Franzobel, Barbara Kadletz, Brigitte Schwens-Harrant, Peter Fässlacher, Natascha Gangl, Heinz Sichrovsky
Franzobel, Barbara Kadletz, Brigitte Schwens-Harrant, Peter Fässlacher, Natascha Gangl, Heinz Sichrovsky
Quelle: Daniela Nickmann

Allerdings wären es früher auch kleine Runden von Männern gewesen, die in Klagenfurt, Frankfurt und in den Feuilletons Karrieren beendet oder begründet hätten, wirft Jurorin Schwens-Harrant ein. Sie würde heute nicht gerne mit diesen Männern über Literatur diskutieren. Sie sei da mehr bei den Autoren und vor der Lesung eines Textes, den sie zum Wettbewerb eingeladen habe, "mindestens genauso aufgeregt." Diese Veranstaltung habe sich verjüngt, ist diverser geworden, wird auf verschiedenen Plattformen verfolgt, bis hin zu den jungen Buchbloggerinnen, und das sei auch gut so.
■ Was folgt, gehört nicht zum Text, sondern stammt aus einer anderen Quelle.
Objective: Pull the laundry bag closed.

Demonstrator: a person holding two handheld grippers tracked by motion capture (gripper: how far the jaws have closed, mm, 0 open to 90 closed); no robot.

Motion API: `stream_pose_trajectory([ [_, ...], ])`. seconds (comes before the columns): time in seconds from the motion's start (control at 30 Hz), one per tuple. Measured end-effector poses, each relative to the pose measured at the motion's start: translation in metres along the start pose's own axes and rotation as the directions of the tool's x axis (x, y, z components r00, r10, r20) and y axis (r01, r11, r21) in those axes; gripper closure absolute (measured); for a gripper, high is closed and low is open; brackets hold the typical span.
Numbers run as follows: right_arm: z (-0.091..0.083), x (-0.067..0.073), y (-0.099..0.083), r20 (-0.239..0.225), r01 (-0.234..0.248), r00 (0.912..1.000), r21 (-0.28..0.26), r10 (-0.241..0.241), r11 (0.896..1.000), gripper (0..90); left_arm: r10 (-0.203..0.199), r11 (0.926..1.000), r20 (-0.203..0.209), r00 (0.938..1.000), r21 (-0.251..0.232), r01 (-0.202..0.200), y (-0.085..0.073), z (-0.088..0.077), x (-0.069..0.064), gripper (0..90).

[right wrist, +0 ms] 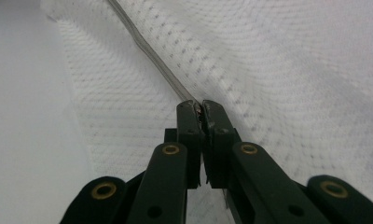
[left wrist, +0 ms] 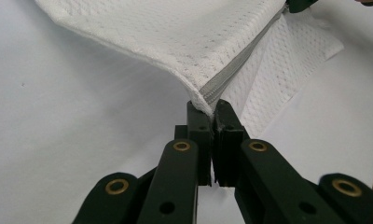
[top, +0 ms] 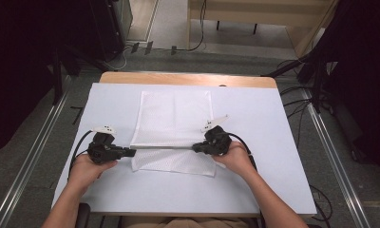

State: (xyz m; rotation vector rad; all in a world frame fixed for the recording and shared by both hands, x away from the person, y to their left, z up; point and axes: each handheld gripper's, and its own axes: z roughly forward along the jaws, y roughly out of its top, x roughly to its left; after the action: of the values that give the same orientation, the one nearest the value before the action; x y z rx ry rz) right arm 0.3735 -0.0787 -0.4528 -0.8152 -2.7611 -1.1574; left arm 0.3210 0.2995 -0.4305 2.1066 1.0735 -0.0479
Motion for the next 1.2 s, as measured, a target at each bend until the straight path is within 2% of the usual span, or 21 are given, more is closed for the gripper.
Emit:
stream_pose_trajectory([
  [1.2, -0.016, -0.009, -0.018, 0.019, -0.034, 0.9992, 0.0, 0.034, 0.999, 88.3, -0.003, 1.0, 0.003, 1.0, 0.007, 0.003, -0.002, -0.001, 0.001, 88.4],
])
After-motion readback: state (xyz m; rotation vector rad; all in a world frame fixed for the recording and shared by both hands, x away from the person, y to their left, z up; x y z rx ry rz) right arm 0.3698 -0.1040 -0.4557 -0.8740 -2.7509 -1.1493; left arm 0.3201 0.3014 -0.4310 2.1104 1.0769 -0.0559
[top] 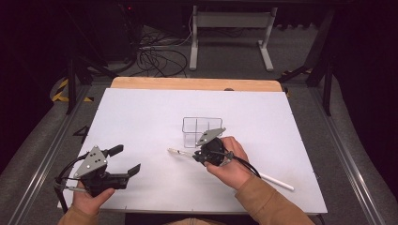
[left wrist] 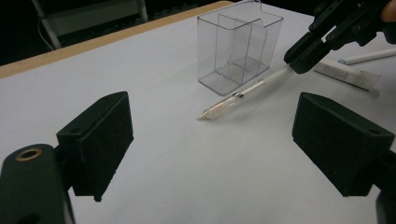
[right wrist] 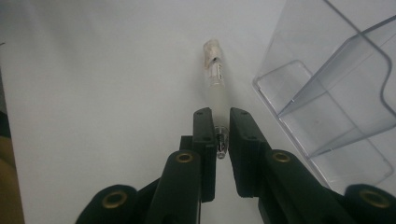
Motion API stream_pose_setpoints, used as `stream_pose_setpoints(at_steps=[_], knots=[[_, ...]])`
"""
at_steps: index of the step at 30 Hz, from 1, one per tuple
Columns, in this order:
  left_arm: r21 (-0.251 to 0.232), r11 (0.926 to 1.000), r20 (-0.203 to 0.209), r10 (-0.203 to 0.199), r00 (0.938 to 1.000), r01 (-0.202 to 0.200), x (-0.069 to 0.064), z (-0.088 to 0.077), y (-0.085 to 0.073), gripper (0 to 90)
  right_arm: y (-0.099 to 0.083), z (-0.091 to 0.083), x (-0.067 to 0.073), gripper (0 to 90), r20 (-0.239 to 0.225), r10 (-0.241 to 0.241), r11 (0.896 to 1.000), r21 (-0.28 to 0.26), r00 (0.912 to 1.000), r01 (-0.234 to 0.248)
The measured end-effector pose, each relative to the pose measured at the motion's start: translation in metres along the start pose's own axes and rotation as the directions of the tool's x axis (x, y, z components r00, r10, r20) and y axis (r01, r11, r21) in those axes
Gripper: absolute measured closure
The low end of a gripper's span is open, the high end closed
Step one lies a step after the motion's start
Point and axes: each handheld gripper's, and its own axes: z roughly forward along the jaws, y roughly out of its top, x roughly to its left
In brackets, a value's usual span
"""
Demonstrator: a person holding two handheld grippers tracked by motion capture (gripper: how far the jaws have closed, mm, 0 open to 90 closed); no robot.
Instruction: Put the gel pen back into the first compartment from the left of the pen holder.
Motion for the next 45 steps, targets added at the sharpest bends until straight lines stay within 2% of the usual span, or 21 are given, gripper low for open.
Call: stream_pose_setpoints(at_steps=[12,16,26,37,45], knots=[[0.0,1.0,0.002,-0.004,1.0,0.004,0.0,0.0,0.0,13.3,0.006,-0.015,0.003,82.1,-0.014,-0.005,1.0,-0.028,0.9999,0.005],[0.0,1.0,0.003,-0.007,1.0,0.007,-0.001,0.0,0.0,13.3,0.008,-0.021,0.004,82.2,-0.019,-0.025,0.999,-0.038,0.9995,0.024],[0.001,1.0,0.003,-0.005,1.0,0.005,0.0,0.001,0.0,13.3,0.015,-0.036,0.006,82.2,-0.031,-0.022,0.997,-0.07,0.9993,0.02],[0.0,1.0,0.004,-0.008,1.0,0.008,-0.001,0.0,0.0,13.3,0.029,-0.063,0.009,82.2,-0.032,-0.041,0.994,-0.107,0.9987,0.037],[0.0,1.0,0.004,-0.005,1.0,0.005,0.0,0.0,0.0,13.3,0.039,-0.081,0.008,82.1,-0.025,-0.051,0.992,-0.113,0.9984,0.048]])
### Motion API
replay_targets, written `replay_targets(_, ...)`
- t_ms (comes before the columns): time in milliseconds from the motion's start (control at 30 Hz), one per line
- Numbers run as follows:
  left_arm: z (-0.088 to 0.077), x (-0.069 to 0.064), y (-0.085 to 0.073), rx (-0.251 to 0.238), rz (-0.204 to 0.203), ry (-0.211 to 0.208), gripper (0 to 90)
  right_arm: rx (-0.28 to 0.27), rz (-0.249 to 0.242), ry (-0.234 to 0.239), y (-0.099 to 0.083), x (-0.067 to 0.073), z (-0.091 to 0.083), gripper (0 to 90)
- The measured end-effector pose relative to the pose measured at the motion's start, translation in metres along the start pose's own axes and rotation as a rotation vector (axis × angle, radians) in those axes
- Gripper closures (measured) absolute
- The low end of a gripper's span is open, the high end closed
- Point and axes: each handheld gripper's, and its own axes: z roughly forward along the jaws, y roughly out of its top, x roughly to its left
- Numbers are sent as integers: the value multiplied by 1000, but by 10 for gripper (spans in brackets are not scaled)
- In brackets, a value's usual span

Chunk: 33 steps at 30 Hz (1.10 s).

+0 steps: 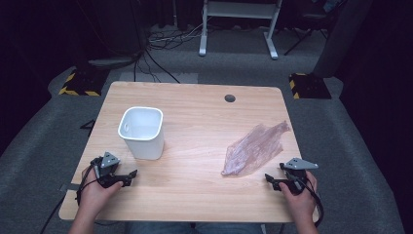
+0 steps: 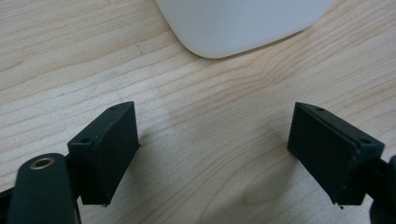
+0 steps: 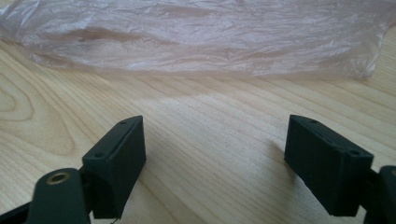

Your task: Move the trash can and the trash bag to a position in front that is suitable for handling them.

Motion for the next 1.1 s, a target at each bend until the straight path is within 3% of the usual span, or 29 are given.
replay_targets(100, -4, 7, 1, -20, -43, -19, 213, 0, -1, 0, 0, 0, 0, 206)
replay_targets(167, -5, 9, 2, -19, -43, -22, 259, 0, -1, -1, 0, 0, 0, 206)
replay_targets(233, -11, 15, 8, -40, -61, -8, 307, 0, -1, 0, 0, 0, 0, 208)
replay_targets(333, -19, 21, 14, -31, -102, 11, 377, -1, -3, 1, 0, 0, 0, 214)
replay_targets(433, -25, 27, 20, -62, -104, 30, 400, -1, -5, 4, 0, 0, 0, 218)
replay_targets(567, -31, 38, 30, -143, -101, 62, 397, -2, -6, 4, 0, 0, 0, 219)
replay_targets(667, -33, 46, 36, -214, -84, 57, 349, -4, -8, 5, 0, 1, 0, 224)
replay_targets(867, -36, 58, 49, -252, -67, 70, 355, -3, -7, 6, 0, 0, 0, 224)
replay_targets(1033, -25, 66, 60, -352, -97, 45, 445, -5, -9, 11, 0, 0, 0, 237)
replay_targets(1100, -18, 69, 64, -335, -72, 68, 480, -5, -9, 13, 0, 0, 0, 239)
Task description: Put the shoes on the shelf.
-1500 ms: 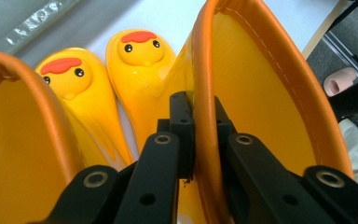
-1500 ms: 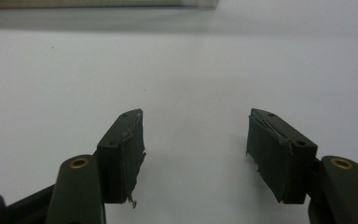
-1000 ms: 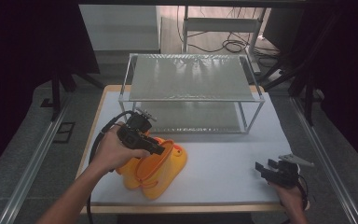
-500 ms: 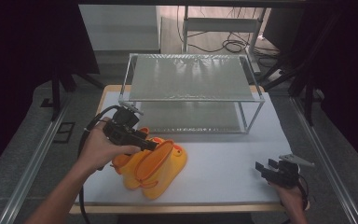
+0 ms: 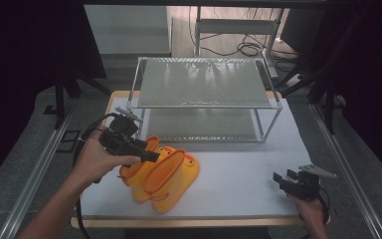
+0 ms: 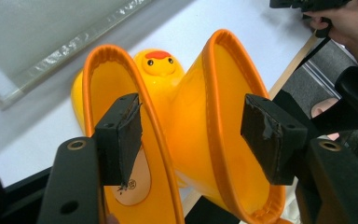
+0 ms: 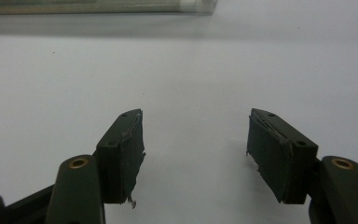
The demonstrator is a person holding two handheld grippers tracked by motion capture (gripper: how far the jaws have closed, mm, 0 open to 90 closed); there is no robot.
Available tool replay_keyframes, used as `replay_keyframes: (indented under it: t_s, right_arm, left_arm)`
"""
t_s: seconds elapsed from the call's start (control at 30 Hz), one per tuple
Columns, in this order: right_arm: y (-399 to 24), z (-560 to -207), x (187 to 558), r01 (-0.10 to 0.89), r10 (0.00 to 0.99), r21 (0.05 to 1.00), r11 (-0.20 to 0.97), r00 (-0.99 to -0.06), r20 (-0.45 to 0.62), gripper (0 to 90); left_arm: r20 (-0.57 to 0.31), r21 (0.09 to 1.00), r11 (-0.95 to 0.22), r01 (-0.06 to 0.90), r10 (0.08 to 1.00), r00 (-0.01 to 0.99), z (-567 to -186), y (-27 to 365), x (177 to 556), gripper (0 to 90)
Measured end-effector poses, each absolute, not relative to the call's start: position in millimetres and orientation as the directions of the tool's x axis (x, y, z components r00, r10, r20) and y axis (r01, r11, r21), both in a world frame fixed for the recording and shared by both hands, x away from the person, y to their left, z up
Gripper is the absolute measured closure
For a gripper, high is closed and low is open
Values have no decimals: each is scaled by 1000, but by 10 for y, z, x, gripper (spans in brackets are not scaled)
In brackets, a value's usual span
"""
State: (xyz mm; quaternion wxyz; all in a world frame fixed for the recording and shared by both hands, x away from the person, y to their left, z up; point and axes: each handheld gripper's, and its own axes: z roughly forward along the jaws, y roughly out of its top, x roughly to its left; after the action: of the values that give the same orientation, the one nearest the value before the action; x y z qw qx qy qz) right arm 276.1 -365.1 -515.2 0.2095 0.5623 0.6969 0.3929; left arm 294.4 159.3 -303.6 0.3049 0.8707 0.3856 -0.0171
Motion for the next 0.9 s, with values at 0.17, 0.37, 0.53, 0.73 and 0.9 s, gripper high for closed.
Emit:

In ihrer Kompromisslosigkeit hat sie an nichts verloren. Autorin Natascha Gangl befürwortet das. Manchmal sagten ihr Verlagsmenschen, sie solle auch die weniger Intelligenten bei ihren Texten berücksichtigen, Zugeständnisse machen. "Ich kenne das dumme Publikum nicht", ist ihre Antwort darauf.

2026 feiert der Bachmannpreis seine 50. Ausgabe. Die Namensgeberin und Schriftstellerin Ingeborg Bachmann wurde vor 100 Jahren geboren.